This study sought to identify a signature of serum proteins associated with airflow limitation and evaluate their relation to lung function longitudinally in adults and children.
This study used data from 3 adult cohorts (TESAOD Tucson Epidemiological Study of Airway Obstructive Disease, SAPALDIA Swiss Cohort Study on Air Pollution and Lung and Heart Diseases in Adults, LSC Lovelace Smoker Cohort) and 1 birth cohort (TCRS Tucson Children’s Respiratory Study) (N = 1940). In TESAOD, among 46 circulating proteins, we identified those associated with FEV1/forced vital capacity (FVC) percent (%) predicted levels and generated a score based on the sum of their z-scores. Cross-sectional analyses were used to test the score for association with concomitant lung function. Longitudinal analyses were used to test the score for association with subsequent lung function growth in childhood and decline in adult life.
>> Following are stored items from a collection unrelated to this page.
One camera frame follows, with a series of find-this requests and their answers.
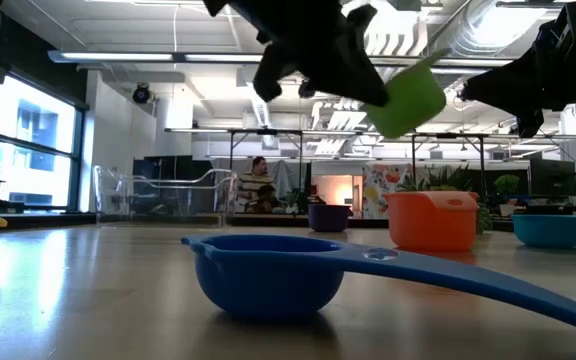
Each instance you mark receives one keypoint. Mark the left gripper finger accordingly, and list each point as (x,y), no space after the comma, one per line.
(270,75)
(343,72)

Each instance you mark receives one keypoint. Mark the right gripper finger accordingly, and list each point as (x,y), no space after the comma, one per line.
(508,90)
(531,125)

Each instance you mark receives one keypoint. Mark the green measuring cup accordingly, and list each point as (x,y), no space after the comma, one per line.
(408,100)

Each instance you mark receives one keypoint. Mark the teal measuring cup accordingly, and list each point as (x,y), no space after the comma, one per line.
(548,232)

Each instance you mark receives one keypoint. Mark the large orange measuring cup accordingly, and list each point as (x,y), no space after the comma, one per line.
(428,225)

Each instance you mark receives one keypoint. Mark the dark blue measuring cup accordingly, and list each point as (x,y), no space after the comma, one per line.
(328,219)

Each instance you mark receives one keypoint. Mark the small bright blue measuring cup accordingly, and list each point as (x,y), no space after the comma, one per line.
(268,280)

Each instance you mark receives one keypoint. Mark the clear plastic basket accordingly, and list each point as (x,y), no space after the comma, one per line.
(118,195)

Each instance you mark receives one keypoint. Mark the black computer monitor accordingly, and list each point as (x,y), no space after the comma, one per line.
(553,177)

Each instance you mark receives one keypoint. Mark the black-framed workbench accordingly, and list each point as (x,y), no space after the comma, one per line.
(268,132)
(448,135)

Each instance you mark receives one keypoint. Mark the small leafy office plant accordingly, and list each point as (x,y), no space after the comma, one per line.
(507,184)

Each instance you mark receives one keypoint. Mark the potted succulent plant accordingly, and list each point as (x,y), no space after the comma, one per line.
(443,179)

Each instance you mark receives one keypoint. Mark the person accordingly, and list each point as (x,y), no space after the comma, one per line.
(267,197)
(255,182)

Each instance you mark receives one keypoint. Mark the colourful floral panel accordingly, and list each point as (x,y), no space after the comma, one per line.
(378,187)

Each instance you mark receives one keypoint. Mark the long ceiling light bar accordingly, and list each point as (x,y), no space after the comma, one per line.
(118,56)

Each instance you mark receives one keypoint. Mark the large office window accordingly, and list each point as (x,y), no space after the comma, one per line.
(33,150)

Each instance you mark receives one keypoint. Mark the silver ceiling air duct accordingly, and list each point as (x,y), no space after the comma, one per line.
(488,25)

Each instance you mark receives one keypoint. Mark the round black ceiling camera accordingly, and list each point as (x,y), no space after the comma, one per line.
(141,94)

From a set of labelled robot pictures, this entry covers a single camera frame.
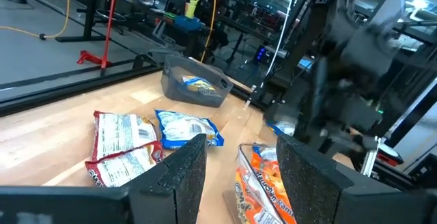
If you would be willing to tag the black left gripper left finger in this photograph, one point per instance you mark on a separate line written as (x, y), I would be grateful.
(153, 200)

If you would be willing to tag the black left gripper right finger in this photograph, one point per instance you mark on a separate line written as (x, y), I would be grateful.
(317, 190)

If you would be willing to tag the orange Maruchan chicken ramen pack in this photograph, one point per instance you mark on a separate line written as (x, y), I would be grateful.
(273, 183)
(244, 203)

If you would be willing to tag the red Maruchan ramen pack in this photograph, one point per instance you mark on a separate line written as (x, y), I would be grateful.
(119, 169)
(119, 132)

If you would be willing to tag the blue Maruchan ramen pack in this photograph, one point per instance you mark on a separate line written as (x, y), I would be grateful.
(198, 82)
(281, 128)
(181, 128)

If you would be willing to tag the clear plastic bin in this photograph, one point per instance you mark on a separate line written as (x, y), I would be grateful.
(243, 162)

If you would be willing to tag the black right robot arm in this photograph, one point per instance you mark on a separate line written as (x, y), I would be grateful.
(321, 29)

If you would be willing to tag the red plastic case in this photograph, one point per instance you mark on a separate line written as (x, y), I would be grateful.
(389, 157)

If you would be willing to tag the black device blue lights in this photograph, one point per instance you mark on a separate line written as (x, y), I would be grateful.
(261, 54)

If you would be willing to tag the grey plastic bin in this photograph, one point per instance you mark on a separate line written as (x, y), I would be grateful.
(177, 91)

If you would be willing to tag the blue container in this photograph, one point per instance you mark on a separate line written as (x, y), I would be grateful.
(187, 23)

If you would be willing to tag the green drinking bottle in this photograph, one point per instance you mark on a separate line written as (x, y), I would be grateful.
(192, 7)

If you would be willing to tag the red pole stand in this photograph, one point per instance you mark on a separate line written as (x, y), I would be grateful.
(108, 22)

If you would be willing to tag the black desk leg stand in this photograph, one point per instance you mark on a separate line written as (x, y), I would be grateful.
(90, 12)

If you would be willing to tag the aluminium extrusion post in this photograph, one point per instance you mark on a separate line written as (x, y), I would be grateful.
(370, 155)

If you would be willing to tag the black rig frame post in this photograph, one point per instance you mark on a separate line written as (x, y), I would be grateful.
(416, 108)

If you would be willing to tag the black table edge frame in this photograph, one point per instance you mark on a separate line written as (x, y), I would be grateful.
(68, 91)

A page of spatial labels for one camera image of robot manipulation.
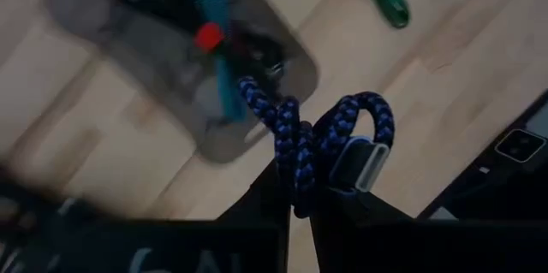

After false discovery rate adjustment, serum levels of 5 proteins (HP, carcinoembryonic antigen, ICAM1, CRP, TIMP1) were associated with percent predicted levels of FEV1/FVC and FEV1 in TESAOD. In cross-sectional multivariate analyses the 5-biomarker score was associated with FEV1 % predicted in all adult cohorts (meta-analyzed FEV1 decrease for 1-SD score increase: −2.9%; 95% CI: −3.9%, −1.9%; P = 2.4 × 10−16). In multivariate longitudinal analyses, the biomarker score at 6 years of age was inversely associated with FEV1 and FEV1/FVC levels attained by young adult life (P = .02 and .005, respectively). In adults, persistently high levels of the biomarker score were associated with subsequent accelerated decline of FEV1 and FEV1/FVC (P = .01 and .001).
A signature of 5 circulating biomarkers of airflow limitation was associated with both impaired lung function growth in childhood and accelerated lung function decline in adult life, indicating that these proteins may be involved in multiple lung function trajectories leading to chronic obstructive pulmonary disease.